Also, I don't see why this argument doesn't equally prove that 2D films will never work.

When you look at an image that has different objects at different depth levels

image

the way that "in real life" you would know that they are at different depth levels is that your eyes would converge different amounts to see them (also, there's parallax between the two eyes, which is what causes binocular depth perception to begin with), but even if you were one-eyed, you would expect to change the focus of your eye as you look deep into a scene. But you don't when you look at a 2D image, because the 2D image is just one distance from your eye, regardless of how much depth the image is supposed to suggest.

It's almost the same situation as the 3D argument. Shouldn't your brain get confused that you're seeing things that, depending on how you look at them, seem like they both are and are not at different depths?
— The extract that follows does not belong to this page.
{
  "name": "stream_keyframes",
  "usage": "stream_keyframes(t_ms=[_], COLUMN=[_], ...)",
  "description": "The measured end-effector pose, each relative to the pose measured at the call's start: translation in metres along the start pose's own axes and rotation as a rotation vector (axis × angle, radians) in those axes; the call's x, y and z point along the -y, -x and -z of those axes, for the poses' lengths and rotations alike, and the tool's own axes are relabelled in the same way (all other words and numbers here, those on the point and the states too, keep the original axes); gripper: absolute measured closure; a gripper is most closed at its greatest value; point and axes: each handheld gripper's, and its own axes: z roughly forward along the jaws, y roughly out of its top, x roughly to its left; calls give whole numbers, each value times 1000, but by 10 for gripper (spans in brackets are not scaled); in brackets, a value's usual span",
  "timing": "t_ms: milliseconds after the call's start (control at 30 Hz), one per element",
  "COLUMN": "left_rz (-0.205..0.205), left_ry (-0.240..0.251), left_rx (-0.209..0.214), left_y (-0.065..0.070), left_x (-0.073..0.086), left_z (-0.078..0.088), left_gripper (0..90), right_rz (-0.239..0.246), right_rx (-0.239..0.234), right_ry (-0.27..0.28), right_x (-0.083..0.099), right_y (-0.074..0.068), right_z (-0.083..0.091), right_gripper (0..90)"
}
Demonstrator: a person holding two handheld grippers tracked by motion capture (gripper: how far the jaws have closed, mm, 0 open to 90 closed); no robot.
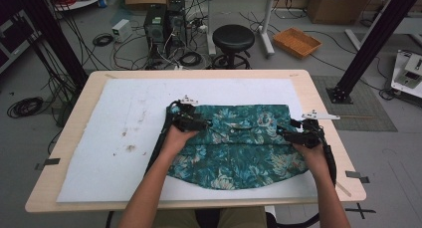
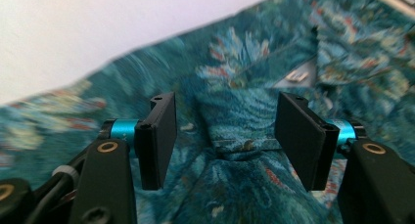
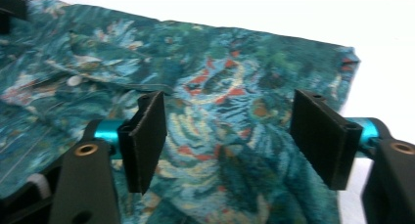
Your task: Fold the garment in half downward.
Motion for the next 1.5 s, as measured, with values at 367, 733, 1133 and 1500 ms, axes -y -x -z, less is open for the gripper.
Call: stream_keyframes(t_ms=[367,733,1133,1500], left_rz=[-68,-106,-230,-242], left_ry=[-42,103,205,206], left_rx=[-36,-3,34,40], left_y=[12,23,41,43], left_x=[13,24,32,35], left_z=[-20,-1,22,23], left_gripper=[619,840,842,842], right_rz=[10,58,103,182], right_rx=[-13,-59,-71,-41], right_ry=[5,-22,-178,-285], right_x=[2,-2,-30,-29], right_y=[-5,-24,-52,-65], right_z=[0,-11,-69,-96], right_gripper=[222,223,223,255])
Yet we can see 2D films just fine.

I have heard that there are cultures that can't understand 2D images with only perspective (scaling) depth cues. I'm not sure if that goes for photographs / films as well as drawings. If so, it probably does indicate that looking at 2D images is unnatural, but that the brain can "learn" to understand them and adjust.
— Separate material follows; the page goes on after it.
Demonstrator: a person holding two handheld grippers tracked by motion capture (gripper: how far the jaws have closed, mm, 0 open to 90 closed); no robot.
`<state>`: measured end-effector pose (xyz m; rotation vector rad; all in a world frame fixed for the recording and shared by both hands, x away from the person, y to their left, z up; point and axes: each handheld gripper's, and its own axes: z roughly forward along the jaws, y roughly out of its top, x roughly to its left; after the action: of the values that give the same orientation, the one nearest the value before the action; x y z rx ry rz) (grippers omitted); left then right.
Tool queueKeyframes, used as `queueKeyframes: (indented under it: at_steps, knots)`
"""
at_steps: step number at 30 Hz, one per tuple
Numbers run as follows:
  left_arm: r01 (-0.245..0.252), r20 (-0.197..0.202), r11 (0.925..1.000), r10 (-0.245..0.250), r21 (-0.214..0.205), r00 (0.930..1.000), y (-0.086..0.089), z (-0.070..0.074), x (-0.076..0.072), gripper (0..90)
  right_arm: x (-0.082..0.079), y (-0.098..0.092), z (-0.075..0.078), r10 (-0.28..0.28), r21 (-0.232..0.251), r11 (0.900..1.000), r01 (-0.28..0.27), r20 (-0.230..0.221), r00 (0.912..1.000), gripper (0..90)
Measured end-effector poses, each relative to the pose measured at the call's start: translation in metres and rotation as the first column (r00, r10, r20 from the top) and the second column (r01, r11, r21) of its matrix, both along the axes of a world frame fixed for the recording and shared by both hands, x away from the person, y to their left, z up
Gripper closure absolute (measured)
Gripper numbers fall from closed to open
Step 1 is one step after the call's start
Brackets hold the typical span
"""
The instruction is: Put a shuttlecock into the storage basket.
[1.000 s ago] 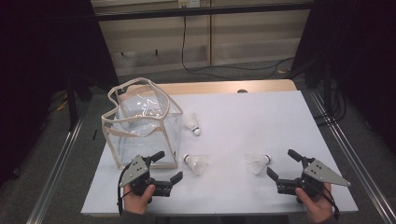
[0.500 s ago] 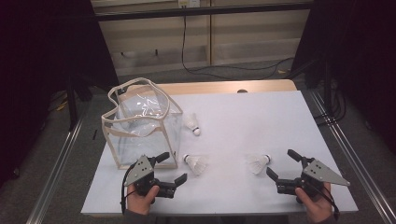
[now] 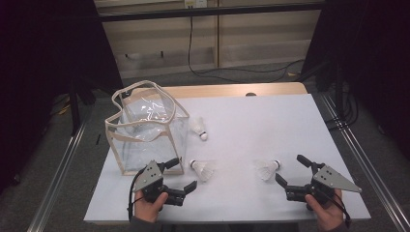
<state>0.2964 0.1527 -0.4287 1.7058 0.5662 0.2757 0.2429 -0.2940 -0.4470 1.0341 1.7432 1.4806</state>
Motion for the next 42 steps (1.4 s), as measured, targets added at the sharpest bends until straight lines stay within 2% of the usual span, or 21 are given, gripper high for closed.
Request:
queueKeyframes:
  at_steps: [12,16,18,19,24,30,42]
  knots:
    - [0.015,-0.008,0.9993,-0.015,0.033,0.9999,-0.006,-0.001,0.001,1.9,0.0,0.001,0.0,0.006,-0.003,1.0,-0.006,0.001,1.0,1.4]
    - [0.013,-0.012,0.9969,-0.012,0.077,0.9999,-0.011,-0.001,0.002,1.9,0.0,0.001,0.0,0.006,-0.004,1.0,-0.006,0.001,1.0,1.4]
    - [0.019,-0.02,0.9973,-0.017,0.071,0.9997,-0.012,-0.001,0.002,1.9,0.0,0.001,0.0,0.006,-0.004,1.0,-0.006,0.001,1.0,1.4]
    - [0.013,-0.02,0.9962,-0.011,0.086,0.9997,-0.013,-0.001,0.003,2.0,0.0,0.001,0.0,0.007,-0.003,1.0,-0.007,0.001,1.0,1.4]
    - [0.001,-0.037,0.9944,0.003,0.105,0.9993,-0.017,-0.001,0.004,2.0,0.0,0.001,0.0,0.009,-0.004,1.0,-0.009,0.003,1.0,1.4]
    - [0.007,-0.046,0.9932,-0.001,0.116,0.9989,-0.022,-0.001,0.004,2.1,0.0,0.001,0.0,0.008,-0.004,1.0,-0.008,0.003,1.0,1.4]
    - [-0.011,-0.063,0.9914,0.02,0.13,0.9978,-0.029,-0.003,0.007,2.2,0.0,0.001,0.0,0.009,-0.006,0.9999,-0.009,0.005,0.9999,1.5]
I guess it's also possible that people experience 3D films differently. We usually assume that things (movies, music, whatever) are perceived identically, and that differences of opinions are just that, opinions. But some people's brains just might not work for Avatar, and for others it might. The latter won't be convinced that 3D doesn't work (because they can plainly see that it can), while the others will be much more receptive to arguments that it doesn't



"Without a foothold in the past, we cannot walk towards the future."